How we and our computers connect to each other has changed over the years. Today I’ll provide a glimpse by looking at how a few devices in my home (albeit a two-geek household) interact and how that’s changed.
We definitely own more devices today than we did a decade ago, I expect that is the same for you as well. Today we’ve grown beyond a computer each to also include a laptop, tablet, and cell phone that we call our own. You may also have most of these on your device list too.
We also have an extra computer in the house you may not have, there is a server in the basement that we use for our development work.
Yes wifi was available ten years ago, though it wasn’t as affordable/ubiquitous as it is today. Then our computers (and home server) were connected to each other through a network of ethernet cables. We’d have to remember to move files while we were plugged in, or find a usb thumb drive, or even burn a CD if the file was large; sometimes we’d move files we might need when out of the house to a private place on an external web server so we could access them anywhere.
Today we have wifi, that alone has removed cable clutter and allows us to work anywhere in the house. While we have that server in the basement, thanks to popular services such as Dropbox, we don’t have to worry if we remembered to move a file, this seamless interconnectivity through the cloud provides access to the file(s) we need anywhere, as long as we have internet access.

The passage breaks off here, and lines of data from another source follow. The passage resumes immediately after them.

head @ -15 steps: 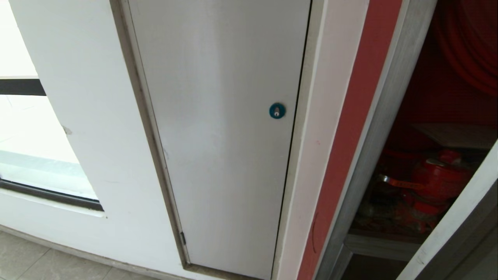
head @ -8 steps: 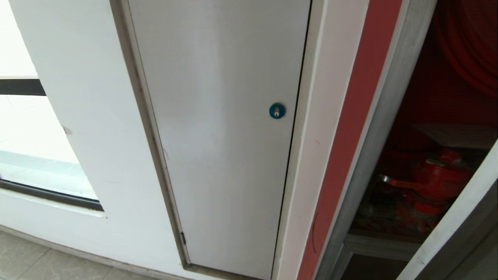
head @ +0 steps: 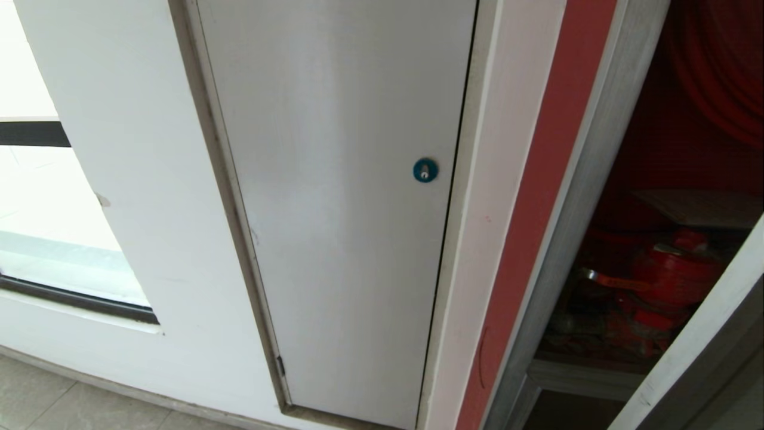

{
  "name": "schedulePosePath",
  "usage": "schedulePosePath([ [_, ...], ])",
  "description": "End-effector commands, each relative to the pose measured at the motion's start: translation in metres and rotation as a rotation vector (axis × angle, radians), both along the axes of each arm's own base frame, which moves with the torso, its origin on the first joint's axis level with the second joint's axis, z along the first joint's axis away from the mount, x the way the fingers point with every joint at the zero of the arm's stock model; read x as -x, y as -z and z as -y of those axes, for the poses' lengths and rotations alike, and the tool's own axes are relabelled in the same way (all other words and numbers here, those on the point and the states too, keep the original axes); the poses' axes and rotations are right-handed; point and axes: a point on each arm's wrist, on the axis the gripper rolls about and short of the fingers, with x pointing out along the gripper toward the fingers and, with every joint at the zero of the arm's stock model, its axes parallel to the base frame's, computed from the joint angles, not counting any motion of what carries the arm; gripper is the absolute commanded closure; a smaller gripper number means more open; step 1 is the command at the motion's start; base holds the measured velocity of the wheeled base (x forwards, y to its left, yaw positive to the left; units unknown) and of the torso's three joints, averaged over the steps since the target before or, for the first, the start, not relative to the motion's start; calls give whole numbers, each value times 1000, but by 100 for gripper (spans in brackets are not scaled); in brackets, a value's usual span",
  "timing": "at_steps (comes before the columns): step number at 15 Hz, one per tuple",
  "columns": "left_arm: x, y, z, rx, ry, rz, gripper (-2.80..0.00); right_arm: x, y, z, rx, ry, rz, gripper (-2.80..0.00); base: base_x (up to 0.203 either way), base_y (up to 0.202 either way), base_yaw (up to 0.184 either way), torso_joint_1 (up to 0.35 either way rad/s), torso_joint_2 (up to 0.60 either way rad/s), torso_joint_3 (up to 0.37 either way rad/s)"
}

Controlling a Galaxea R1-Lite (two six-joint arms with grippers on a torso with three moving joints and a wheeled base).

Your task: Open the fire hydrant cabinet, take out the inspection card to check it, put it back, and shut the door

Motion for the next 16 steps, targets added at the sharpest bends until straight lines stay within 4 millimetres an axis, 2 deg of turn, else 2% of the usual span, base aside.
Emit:
schedulePosePath([
  [1,-1,2,0,0,0,-7,0,-23,-26,-2,-5,-77,-78,0,0,0,0,0,0,0],
  [5,-1,2,0,0,0,-7,0,-58,-42,-4,-13,-155,-167,0,0,0,0,0,0,0],
  [8,-1,2,0,0,0,-7,0,-85,-55,-4,-10,-160,-140,0,0,0,0,0,0,0],
  [16,-1,2,0,0,0,-7,0,-126,-70,-2,4,-71,-65,0,0,0,0,0,0,0],
])
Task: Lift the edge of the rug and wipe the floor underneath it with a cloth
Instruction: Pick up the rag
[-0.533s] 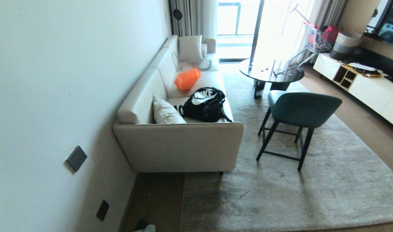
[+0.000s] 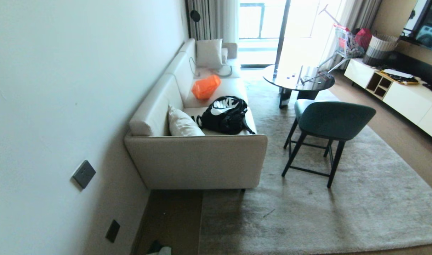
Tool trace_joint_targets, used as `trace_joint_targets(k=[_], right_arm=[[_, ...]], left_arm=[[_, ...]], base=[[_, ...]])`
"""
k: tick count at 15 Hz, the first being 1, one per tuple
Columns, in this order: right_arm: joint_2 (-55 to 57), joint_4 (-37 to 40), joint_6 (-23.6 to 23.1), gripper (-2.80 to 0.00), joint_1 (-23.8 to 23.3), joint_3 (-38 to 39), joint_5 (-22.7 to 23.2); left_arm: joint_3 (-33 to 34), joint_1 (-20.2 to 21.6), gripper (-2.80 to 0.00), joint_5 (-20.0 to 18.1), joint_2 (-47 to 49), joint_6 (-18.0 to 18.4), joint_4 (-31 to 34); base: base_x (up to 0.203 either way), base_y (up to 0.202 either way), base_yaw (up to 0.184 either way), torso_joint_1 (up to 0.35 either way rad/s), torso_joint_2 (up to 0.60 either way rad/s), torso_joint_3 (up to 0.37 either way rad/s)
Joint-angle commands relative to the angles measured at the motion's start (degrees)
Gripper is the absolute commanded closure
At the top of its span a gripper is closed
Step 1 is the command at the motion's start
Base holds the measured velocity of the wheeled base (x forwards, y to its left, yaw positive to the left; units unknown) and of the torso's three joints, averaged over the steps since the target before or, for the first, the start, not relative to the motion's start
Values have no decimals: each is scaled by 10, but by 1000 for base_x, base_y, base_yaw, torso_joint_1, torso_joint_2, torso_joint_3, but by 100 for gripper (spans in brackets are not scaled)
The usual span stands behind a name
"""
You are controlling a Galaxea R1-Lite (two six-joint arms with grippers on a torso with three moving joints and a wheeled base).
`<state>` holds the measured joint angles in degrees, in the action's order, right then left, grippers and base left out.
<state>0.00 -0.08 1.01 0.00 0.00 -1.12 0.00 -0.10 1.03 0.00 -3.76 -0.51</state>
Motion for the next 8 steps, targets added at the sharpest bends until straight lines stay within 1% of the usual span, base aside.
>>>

There are more devices we can connect, more things that they can share beyond files, and more ways that we can interact with them, both within our home and beyond. I’ll discuss these items in a future post.
However, there are tradeoffs and trust is needed when we start interacting with our devices in this more modern way. I’m not picking on any one service or implying connectivity issues, it’s easier to begin to explain with services you are most likely familiar with. After adding a file to Dropbox, I’m trusting that the copy I’ve shared (even if it’s just with myself accessing it with another device) will be available when I need it.
Why did I begin a discussion on this topic? The Internet of Things is a hot and often controversial topic. We want our devices to be smarter and know more about us so they can make more improved decisions. We like the convenience of knowing how far we walked each day and how that compares to our friends or the most efficient route for our commute home. Yet, there are tradeoffs, especially if a device only provides benefit when connected to a third party service and that service shuts down. Do you need to be a super-geek to have a home of connected devices that can survive the ebb and flow of different technology companies?
No, but you need to be smart and think about the foundations you are setting with each technology choice and connection you make.
I hope over the next few posts to provide you with a framework to be able to make informed choices.